Activity: From the line with "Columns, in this" through the line with "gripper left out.", repeat the entries verbatim, both end lines included, and add nothing.

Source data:
◆ ◆ ◆ ◆ ◆ ◆ ◆

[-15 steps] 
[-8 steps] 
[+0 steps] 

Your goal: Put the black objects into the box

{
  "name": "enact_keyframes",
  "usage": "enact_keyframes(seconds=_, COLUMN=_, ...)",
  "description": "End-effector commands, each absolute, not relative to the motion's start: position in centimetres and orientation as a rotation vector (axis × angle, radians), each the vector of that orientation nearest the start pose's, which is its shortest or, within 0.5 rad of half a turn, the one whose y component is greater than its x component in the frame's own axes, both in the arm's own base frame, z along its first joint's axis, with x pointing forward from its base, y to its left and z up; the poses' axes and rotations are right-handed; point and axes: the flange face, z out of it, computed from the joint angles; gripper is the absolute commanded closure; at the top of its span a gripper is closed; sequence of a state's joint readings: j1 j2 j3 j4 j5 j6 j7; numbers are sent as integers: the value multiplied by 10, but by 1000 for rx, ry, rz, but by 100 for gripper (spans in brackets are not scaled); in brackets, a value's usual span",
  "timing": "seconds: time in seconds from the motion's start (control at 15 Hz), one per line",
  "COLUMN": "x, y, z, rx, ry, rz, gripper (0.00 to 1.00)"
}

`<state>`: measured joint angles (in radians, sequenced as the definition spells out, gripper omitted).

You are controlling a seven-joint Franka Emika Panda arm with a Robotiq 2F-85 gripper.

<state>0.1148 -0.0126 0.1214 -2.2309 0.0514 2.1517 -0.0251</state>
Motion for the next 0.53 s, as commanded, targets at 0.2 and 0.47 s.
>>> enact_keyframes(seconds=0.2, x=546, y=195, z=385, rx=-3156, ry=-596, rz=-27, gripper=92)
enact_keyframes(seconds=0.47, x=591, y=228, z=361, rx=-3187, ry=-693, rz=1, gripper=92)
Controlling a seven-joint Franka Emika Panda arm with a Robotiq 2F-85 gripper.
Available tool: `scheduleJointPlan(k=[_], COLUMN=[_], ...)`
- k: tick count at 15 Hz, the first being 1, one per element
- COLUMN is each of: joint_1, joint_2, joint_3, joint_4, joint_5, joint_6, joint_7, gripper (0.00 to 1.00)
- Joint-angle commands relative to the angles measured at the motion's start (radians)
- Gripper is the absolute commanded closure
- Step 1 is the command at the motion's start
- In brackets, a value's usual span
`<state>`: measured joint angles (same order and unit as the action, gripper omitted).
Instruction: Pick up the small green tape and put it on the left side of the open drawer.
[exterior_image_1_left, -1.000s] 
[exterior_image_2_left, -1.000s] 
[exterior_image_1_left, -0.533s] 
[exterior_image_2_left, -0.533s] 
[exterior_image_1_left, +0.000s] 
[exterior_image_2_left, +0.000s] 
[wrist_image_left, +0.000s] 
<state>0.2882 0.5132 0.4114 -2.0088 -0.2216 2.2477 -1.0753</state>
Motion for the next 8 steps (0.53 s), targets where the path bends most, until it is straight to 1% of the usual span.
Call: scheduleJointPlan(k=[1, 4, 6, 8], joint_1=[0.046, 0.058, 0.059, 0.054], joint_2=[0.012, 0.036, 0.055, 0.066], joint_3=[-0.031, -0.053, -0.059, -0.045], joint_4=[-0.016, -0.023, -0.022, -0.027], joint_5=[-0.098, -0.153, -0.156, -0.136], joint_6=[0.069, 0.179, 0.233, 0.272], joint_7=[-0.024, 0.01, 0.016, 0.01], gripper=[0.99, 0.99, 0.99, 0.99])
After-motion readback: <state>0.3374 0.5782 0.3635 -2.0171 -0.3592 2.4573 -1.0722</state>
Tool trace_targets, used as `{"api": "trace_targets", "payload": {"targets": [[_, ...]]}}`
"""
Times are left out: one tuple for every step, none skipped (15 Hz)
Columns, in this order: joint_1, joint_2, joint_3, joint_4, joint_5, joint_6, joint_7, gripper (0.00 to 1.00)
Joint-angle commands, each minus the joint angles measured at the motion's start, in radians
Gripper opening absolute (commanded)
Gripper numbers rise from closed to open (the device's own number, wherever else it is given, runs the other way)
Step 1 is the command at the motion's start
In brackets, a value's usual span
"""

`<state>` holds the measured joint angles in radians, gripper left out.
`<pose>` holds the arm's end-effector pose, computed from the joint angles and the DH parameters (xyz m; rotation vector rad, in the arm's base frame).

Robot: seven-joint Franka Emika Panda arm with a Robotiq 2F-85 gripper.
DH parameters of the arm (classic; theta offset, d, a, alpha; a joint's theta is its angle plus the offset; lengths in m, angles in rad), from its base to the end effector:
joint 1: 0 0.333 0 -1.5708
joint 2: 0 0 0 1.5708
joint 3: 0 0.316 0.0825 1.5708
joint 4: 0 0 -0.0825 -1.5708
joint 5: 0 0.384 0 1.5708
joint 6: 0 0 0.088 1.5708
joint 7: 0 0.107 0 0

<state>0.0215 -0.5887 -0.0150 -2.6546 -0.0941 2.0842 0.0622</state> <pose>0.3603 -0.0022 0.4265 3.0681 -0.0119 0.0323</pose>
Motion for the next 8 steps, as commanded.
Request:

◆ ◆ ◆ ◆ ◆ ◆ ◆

Result of this exercise:
Columns, in this order: joint_1, joint_2, joint_3, joint_4, joint_5, joint_6, joint_7, gripper (0.00 to 1.00)
Joint-angle commands, each minus the joint angles measured at the motion's start, in radians
Gripper opening absolute (commanded)
Gripper numbers rise from closed to open (the device's own number, wherever else it is given, runs the other way)
Step 1 is the command at the motion's start
In brackets, a value's usual span
"""

`<state>` holds the measured joint angles in radians, gripper left out.

This completes the response to the exercise.